* [WHAT NEEDS TO BE DONE]:
Print nothing except the line holding "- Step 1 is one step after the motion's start" and the lines that come after it in the material below, and leave the pictures out.

* [SUPPLIED INFORMATION]:
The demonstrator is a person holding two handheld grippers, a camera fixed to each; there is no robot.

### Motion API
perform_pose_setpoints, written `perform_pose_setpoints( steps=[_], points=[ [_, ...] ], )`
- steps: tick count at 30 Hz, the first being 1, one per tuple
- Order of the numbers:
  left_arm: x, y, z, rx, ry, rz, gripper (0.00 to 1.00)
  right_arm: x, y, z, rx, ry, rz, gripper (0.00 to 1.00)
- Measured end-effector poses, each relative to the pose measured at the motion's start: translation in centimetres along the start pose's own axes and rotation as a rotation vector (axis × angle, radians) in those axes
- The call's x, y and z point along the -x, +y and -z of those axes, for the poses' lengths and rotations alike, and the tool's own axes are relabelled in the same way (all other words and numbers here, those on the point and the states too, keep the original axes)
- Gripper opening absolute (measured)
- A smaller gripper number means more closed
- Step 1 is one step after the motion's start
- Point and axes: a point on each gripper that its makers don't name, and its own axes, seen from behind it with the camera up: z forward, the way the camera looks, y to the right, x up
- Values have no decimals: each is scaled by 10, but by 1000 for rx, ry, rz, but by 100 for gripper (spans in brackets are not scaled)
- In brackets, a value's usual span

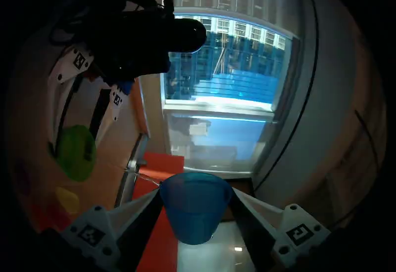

* [RESULT FOR THIS TASK]:
- Step 1 is one step after the motion's start
- Point and axes: a point on each gripper that its makers don't name, and its own axes, seen from behind it with the camera up: z forward, the way the camera looks, y to the right, x up
- Values have no decimals: each is scaled by 10, but by 1000 for rx, ry, rz, but by 100 for gripper (spans in brackets are not scaled)
- In brackets, a value's usual span

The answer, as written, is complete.